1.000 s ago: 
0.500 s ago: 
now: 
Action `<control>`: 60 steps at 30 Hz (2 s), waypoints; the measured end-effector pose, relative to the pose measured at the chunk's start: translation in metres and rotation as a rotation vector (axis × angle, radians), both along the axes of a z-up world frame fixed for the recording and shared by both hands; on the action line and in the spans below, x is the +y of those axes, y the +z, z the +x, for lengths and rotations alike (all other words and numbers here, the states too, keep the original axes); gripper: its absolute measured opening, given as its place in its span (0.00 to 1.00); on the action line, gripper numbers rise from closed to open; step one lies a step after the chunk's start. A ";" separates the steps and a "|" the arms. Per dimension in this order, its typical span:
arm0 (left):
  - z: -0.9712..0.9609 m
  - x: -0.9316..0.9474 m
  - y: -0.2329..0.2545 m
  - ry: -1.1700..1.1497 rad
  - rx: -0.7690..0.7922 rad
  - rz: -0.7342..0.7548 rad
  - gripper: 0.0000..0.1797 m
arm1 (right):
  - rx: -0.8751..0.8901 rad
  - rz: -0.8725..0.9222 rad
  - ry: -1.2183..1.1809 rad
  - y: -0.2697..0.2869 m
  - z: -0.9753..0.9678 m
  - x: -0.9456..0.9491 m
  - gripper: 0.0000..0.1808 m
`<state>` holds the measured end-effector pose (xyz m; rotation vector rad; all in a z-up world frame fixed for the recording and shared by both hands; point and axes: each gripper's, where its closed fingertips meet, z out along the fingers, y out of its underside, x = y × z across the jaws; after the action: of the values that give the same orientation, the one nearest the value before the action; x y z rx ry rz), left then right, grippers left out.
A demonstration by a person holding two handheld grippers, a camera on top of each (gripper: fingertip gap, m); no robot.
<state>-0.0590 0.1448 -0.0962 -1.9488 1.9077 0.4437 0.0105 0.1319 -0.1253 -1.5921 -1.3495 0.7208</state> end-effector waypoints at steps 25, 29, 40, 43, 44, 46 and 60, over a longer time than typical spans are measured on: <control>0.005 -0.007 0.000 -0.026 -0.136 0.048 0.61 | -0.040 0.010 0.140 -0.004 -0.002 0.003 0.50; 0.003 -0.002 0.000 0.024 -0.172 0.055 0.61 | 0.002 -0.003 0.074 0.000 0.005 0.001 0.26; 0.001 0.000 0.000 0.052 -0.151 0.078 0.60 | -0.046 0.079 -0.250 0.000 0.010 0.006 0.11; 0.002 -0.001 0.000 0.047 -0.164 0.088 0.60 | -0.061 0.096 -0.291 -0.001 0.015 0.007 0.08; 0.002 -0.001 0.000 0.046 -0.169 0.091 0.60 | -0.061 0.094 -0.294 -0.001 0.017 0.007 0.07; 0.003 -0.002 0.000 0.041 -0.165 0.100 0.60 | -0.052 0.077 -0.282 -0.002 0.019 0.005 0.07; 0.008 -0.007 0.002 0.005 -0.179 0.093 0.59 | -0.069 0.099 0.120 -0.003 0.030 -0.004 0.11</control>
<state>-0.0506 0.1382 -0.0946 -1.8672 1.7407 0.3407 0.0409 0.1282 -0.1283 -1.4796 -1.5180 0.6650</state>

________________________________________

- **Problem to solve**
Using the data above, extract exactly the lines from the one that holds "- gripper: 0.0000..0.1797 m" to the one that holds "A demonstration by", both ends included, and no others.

- **Exercise solution**
  - gripper: 0.0000..0.1797 m
arm1 (right):
  - rx: -0.8751..0.8901 rad
  - rz: -0.8725..0.9222 rad
  - ry: -1.2183..1.1809 rad
  - y: -0.2697..0.2869 m
  - z: -0.9753..0.9678 m
  - x: -0.9456..0.9491 m
  - gripper: 0.0000..0.1808 m
`<state>` holds the measured end-effector pose (xyz m; rotation vector rad; all in a z-up world frame fixed for the recording and shared by both hands; point and axes: each gripper's, where its closed fingertips meet, z out along the fingers, y out of its underside, x = y × z across the jaws; after the action: of the values that give the same orientation, the one nearest the value before the action; x y z rx ry rz), left then right, grippers left out.
A demonstration by a person holding two handheld grippers, a camera on top of each (gripper: fingertip gap, m); no robot.

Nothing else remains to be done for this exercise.